Exercise directions
Determine how many lines in the records below contain "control", then state that number alone.

Stored records:
==============================

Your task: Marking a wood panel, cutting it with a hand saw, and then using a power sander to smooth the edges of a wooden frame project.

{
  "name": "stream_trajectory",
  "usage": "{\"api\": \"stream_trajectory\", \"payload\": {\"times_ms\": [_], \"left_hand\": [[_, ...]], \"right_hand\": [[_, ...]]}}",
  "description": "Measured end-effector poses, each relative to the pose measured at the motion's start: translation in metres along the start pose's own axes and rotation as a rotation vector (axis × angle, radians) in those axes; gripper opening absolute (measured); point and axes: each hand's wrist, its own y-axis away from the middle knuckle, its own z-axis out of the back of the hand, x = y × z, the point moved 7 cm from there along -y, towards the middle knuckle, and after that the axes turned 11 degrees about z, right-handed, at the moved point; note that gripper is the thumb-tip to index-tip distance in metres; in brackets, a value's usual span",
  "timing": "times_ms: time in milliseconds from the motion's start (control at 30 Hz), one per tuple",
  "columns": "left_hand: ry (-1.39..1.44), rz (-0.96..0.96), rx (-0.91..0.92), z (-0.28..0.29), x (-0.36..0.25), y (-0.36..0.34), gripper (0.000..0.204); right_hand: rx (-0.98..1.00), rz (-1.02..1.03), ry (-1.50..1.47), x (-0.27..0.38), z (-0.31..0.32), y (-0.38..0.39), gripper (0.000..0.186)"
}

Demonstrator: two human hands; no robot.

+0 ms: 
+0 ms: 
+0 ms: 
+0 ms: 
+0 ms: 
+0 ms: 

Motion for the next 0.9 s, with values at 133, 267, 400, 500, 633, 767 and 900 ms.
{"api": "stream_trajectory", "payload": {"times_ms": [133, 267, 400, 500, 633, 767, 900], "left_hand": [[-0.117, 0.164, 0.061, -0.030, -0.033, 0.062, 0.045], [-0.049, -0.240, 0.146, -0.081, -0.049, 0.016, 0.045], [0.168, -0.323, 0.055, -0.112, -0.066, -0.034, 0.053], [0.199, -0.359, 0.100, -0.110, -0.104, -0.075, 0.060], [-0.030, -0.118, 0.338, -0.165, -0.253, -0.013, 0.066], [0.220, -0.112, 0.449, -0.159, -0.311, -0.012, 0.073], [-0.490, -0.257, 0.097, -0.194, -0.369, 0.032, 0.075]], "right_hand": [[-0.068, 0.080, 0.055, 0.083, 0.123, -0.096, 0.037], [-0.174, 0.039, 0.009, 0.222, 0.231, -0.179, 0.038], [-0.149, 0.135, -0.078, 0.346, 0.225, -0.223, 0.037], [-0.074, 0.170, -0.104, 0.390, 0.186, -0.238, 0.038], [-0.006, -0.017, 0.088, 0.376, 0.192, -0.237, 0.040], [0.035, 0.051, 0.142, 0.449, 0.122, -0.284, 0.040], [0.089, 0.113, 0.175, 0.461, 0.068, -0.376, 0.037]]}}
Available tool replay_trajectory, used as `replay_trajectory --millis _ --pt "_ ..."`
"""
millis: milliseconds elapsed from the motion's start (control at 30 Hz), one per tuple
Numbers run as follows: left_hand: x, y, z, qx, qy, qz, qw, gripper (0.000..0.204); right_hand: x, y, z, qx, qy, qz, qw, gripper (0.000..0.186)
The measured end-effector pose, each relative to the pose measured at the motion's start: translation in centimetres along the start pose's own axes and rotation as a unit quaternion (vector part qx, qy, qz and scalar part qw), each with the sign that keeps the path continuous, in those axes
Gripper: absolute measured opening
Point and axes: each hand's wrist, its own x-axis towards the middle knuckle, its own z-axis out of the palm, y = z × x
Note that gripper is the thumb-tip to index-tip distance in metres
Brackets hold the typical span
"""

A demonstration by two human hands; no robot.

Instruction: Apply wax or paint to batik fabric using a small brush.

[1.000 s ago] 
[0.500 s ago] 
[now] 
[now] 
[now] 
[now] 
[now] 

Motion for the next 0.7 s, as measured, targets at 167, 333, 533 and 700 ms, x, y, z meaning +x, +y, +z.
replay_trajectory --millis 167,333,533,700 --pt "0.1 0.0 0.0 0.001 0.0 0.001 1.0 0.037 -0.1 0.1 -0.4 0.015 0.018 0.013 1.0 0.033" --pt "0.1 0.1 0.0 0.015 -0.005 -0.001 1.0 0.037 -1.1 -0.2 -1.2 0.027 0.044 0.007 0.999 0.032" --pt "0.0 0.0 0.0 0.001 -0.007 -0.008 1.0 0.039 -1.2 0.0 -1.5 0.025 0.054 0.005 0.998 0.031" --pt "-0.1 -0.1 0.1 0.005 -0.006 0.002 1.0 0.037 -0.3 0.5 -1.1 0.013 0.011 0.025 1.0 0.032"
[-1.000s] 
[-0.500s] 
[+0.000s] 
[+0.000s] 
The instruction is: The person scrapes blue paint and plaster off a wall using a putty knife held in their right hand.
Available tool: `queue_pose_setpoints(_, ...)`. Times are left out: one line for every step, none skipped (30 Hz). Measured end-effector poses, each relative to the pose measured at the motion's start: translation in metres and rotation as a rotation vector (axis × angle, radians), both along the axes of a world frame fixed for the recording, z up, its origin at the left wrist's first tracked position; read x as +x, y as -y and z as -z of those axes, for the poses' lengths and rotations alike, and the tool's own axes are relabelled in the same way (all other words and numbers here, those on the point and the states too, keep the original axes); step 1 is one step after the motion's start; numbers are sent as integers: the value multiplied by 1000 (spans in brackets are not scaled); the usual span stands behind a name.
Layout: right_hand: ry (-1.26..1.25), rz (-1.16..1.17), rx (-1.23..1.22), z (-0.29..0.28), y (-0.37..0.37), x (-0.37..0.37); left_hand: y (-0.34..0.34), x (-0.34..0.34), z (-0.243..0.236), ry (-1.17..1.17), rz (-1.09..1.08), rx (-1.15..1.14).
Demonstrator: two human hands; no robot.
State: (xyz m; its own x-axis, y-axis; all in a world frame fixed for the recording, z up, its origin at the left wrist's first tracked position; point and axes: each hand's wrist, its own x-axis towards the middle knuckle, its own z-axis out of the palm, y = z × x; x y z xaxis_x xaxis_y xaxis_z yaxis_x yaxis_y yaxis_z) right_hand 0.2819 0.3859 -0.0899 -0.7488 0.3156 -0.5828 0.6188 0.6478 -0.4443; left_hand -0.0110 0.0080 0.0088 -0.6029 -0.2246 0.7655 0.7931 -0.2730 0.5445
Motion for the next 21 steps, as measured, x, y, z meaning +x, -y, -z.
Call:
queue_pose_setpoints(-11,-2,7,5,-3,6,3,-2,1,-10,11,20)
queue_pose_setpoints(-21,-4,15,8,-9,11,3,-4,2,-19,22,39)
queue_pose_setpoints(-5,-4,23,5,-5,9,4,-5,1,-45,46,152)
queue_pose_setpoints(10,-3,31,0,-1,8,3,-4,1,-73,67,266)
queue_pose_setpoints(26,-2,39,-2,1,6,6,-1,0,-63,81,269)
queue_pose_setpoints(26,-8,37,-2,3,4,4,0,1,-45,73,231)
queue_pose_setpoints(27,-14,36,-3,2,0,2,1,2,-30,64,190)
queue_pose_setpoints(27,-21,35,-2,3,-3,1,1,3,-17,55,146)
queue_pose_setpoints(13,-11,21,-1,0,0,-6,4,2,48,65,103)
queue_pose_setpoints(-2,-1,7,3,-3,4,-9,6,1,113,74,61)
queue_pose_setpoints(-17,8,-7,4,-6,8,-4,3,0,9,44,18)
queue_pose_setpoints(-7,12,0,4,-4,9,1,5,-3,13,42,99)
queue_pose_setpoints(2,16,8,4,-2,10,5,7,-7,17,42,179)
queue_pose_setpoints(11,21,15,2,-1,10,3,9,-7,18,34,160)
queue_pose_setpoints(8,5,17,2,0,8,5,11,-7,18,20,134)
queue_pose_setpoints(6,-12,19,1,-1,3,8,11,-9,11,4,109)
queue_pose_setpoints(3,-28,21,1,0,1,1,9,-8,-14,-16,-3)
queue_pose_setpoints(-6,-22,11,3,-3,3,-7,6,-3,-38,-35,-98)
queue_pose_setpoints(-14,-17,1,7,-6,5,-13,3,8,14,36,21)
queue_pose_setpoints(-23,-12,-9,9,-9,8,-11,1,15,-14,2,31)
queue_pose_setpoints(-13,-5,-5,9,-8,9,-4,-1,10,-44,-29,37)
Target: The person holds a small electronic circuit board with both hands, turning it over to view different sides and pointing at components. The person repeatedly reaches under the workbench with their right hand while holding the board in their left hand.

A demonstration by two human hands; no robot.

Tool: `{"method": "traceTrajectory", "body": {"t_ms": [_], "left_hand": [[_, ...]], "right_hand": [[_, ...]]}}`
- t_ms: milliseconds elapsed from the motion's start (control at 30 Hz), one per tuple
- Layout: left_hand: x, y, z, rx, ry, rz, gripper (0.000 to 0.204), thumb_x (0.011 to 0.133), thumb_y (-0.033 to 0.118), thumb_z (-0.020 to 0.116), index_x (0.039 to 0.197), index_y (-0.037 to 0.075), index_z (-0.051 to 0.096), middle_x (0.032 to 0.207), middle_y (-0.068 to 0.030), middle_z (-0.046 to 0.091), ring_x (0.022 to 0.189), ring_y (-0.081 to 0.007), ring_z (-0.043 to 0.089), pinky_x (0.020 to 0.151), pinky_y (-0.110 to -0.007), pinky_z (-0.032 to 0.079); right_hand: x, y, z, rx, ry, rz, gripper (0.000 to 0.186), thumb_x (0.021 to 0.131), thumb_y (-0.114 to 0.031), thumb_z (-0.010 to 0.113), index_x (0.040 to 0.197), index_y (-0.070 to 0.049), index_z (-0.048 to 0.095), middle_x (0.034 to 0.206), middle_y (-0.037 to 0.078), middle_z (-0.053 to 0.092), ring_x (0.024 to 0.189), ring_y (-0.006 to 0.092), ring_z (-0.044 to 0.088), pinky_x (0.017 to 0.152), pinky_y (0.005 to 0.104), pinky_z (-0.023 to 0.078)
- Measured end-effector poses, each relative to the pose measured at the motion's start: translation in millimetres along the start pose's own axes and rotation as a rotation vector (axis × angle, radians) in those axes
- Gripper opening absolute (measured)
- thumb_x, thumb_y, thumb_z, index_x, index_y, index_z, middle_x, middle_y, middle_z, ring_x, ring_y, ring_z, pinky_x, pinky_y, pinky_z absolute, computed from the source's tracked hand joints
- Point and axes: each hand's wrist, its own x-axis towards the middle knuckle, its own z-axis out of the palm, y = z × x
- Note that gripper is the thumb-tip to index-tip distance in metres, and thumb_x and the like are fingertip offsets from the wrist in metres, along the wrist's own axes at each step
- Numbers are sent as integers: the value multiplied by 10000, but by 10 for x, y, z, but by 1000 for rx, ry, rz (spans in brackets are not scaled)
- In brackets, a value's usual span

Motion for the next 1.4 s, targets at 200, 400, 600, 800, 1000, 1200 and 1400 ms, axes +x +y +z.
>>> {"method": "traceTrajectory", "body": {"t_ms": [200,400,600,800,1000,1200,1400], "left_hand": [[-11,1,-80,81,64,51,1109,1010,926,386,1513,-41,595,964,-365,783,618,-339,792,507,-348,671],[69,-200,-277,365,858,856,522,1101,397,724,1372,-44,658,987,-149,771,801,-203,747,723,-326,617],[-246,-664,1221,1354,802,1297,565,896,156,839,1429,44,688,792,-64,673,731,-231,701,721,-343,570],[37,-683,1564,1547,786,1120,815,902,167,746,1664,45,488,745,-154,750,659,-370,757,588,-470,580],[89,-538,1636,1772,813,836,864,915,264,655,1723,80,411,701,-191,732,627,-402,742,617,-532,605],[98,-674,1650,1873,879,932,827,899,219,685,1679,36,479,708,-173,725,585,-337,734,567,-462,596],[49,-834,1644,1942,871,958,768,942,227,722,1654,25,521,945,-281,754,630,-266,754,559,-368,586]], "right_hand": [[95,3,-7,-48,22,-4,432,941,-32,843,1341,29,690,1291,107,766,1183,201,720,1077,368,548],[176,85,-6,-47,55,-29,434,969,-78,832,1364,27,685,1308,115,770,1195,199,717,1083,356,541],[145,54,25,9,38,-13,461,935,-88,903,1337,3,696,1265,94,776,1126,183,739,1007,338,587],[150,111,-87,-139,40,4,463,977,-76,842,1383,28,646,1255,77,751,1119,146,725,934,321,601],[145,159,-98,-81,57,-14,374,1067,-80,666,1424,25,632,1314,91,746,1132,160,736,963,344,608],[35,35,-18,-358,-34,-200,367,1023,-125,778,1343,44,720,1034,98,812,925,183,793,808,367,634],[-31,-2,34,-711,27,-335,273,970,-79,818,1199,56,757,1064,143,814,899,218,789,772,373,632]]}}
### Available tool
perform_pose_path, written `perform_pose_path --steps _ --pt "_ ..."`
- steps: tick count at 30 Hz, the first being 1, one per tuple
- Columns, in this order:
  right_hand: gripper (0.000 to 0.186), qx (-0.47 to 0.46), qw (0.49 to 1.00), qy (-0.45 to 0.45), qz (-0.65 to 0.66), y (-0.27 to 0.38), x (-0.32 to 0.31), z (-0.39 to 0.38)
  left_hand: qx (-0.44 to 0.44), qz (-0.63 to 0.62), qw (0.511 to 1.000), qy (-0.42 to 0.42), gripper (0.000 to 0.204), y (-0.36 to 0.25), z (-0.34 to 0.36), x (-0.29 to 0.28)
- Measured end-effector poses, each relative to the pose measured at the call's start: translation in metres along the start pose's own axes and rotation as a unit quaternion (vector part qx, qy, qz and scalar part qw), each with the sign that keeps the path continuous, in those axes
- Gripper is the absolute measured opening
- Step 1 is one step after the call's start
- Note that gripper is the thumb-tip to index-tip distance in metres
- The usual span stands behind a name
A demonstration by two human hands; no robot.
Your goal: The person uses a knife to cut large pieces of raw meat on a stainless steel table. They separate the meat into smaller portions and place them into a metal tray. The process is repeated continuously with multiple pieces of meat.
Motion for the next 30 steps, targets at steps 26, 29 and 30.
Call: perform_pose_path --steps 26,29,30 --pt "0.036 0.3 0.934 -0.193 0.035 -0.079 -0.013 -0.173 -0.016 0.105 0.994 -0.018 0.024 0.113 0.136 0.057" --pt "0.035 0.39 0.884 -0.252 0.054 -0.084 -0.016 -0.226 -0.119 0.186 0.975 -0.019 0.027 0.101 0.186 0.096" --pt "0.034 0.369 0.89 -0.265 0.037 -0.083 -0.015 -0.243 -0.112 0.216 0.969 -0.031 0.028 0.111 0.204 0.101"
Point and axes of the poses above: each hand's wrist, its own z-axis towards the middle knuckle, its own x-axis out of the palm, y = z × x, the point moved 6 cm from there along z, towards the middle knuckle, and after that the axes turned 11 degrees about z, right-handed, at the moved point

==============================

Expected answer
3